Over the years I know of countless deer that fell victim within 10 yards of another deers gut pile. My wife smacked a doe that was practically standing in a gut pile. So,it doesn't bother them on bit.


----------



## fishintechnician (Jul 20, 2007)

I read an article on outdoor life that said they had been doing a study on this and it suggested that some deer will eat the contents of the stomach from a fresh gut pile and in the dead of winter when there is little food to be found they will even eat the gut pile it's self never witnessed this but that is what the article said IMO i don't think it bothers them at all


----------



## Blaze6784 (Nov 3, 2006)

I don't think it bothers them. Back in Vermont we would clean the deer back at the truck so the coyotes didn't come into our stand locations and disturb the corn and apples. Worked really well for us as we would take deer from the same stand quite frequently.


----------



## BaddFish (Jun 20, 2009)

fishintechnician said:


> I read an article on outdoor life that said they had been doing a study on this and it suggested that some deer will eat the contents of the stomach from a fresh gut pile and in the dead of winter when there is little food to be found they will even eat the gut pile it's self never witnessed this but that is what the article said IMO i don't think it bothers them at all


Gross! Cannibals!!!!!!?


----------



## Stars-n-Stripers (Nov 15, 2007)

Scottish Red Deer have been filmed eating newly hatched chicks of some type of bird, oddly usually just the head.


----------



## mirrocraft mike (Mar 17, 2006)

Last yr. arrowed 3 deer. All 3 entered my field from the same trail. 2 Morning hunts and afternoon hunt.After being hit they all took the same trail out. I had blood on top of blood Gut pile by gut pile. I was more concerned about my scent being all through the field after the second hunt.That last morning a nice 8pt came in.Gotta love the rut So my vote is a BIG NO it don't bother them.


----------



## slimdaddy45 (Aug 27, 2007)

i dont think it does ive killed 2 this week out of the same blind not 20 ' from my first gut pile


----------



## slimdaddy45 (Aug 27, 2007)

i dont think it does ive killed 2 this week out of the same blind not 20 ' from my first gut pile.:! ive seen 8 deer come past my 1st pile


----------



## c. j. stone (Sep 24, 2006)

I know it doesn't bother them. I shot a nice buck that ran past me only to stop and smell a pile(from another hunter the day before) which gave me just enough time to shoot. Had the pile not been there, no shot. I think they are just naturally curious but don't think-"dead brother, better haul a$$!!)


----------



## OHBMQUINN (Sep 11, 2007)

yes the same thing happened shott a doe right on the corn pile and then another the next night the same right on top where the other was lying and they still ate the corn


----------



## Lewis (Apr 5, 2004)

I had two fresh scrapes show up within 5 feet of my gutpile within a day or two!
After killing many deer from the same stand I can say for a fact...gutpiles do not bother them.


----------



## c. j. stone (Sep 24, 2006)

They bother me more than them. I look for an out of the way place(downhill, preferably) on my drag route that I can field dress them so I don't offend anyone(ladies, kids, etc.), or see it every time I come back by. I've even buried them in the snow or thrown leaves over them-just me, I guess. Contrary to pop. belief, they just don't "go away" overnight!


----------



## Lundy (Apr 5, 2004)

I watched over 20 deer on Saturday go by the spot were my daughter-in-law killed her deer, where it actual ended up laying. Every deer became curious and spent a lot of time smelling the spot. They did not spook but really checked the area out.

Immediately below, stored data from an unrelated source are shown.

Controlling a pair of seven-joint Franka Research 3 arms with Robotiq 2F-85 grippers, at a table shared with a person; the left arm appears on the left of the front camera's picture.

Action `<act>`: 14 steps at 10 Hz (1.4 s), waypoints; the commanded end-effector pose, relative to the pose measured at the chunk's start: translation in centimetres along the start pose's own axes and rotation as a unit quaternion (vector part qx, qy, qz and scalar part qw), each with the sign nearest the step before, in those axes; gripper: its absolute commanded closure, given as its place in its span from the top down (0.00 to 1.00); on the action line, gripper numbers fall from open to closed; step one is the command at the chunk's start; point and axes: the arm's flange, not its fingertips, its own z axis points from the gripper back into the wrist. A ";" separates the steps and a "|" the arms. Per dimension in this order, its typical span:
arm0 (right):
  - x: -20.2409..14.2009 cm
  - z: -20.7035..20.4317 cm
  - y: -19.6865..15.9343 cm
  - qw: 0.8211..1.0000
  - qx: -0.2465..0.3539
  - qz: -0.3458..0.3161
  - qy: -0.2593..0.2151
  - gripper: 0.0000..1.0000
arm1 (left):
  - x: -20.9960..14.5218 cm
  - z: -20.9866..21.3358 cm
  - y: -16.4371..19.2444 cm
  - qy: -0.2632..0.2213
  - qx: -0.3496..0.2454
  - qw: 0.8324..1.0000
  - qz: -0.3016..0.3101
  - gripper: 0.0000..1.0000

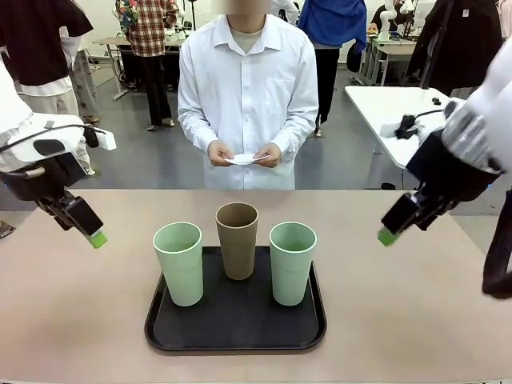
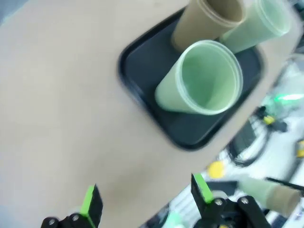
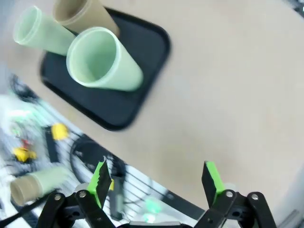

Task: Place coasters on the table and set cups on them.
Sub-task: Pick up one Reusable plastic cup and place it on a coaster set by the human.

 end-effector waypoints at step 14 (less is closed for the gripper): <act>-14.0 -5.5 -23.5 0.755 0.535 -0.324 -0.196 1.00 | -10.3 -1.3 17.7 -0.138 -0.376 0.850 0.342 1.00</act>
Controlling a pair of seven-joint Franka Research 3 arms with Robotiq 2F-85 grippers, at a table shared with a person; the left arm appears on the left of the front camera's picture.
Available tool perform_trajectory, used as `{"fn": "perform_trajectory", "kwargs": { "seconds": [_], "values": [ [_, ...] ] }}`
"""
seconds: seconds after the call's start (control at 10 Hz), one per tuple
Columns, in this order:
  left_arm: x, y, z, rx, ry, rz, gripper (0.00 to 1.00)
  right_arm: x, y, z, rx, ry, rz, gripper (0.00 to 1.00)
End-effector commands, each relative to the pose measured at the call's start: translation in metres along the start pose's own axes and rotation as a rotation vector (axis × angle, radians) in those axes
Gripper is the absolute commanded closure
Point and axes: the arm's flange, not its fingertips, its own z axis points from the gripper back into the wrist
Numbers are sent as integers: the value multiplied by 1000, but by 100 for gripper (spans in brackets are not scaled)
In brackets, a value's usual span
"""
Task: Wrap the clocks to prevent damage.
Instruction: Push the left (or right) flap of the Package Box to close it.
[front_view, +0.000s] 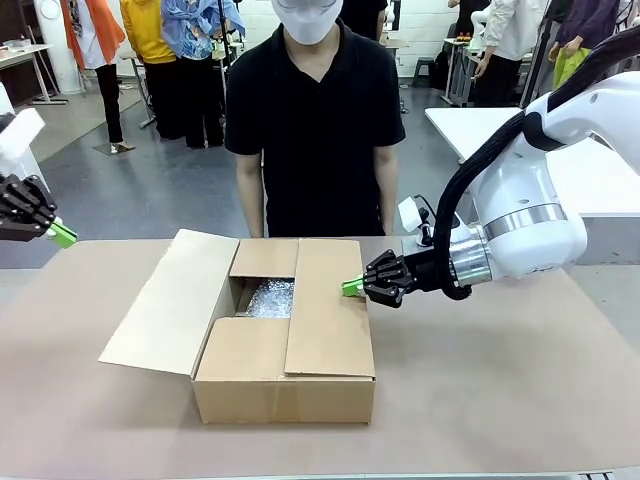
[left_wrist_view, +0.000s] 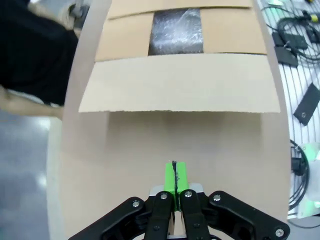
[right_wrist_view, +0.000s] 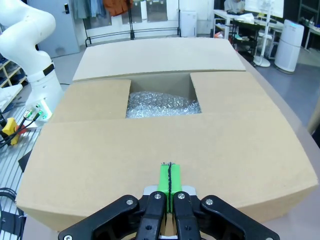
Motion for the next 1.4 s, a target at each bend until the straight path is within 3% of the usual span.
{"fn": "perform_trajectory", "kwargs": {
  "seconds": [0.0, 0.2, 0.4, 0.5, 1.0, 1.1, 1.2, 1.3],
  "values": [
    [-21, -1, -17, -40, -140, -75, 100, -3, 0, -2, 2, 3, -6, 99],
    [-34, 31, -15, -115, -189, 7, 100, -3, 0, -2, 2, 3, -6, 99],
    [-19, 15, -6, -126, -147, 113, 100, -3, 0, -2, 2, 3, -6, 99],
    [-33, 11, -23, -92, -176, 3, 100, -3, 0, -2, 2, 3, -6, 99],
    [-31, 13, -20, -113, -147, 21, 100, -3, 0, -2, 2, 3, -6, 99],
    [-57, 26, -40, -187, -185, 94, 100, -3, 0, -2, 2, 3, -6, 99],
    [-77, 46, -54, -228, -224, 108, 100, -3, 0, -2, 2, 3, -6, 99],
    [-95, 40, -71, -210, -307, 75, 100, -3, 0, -2, 2, 3, -6, 99]
  ]
}}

Were moved the deer up into the middle of the field to gut the deer. The buzzards found the pile about 1:00 and by 2:30 only part of the small intestine and the stomach contents were left on the ground. The stomach was gone but the contents were there. 3 does came across the field and were passing within about 20 yds of what was left of the gut pile. They turned and came over and spent 20-30 minutes really sniffing the area intently.

After watching this all day on Saturday there is no doubt in my mind that these deer recognized the scent as the buck they knew. They did not spook but were very curious and cautious, tentatively stepping towards the spots with there necks stretched all the way out. They would eventually go on about their business. 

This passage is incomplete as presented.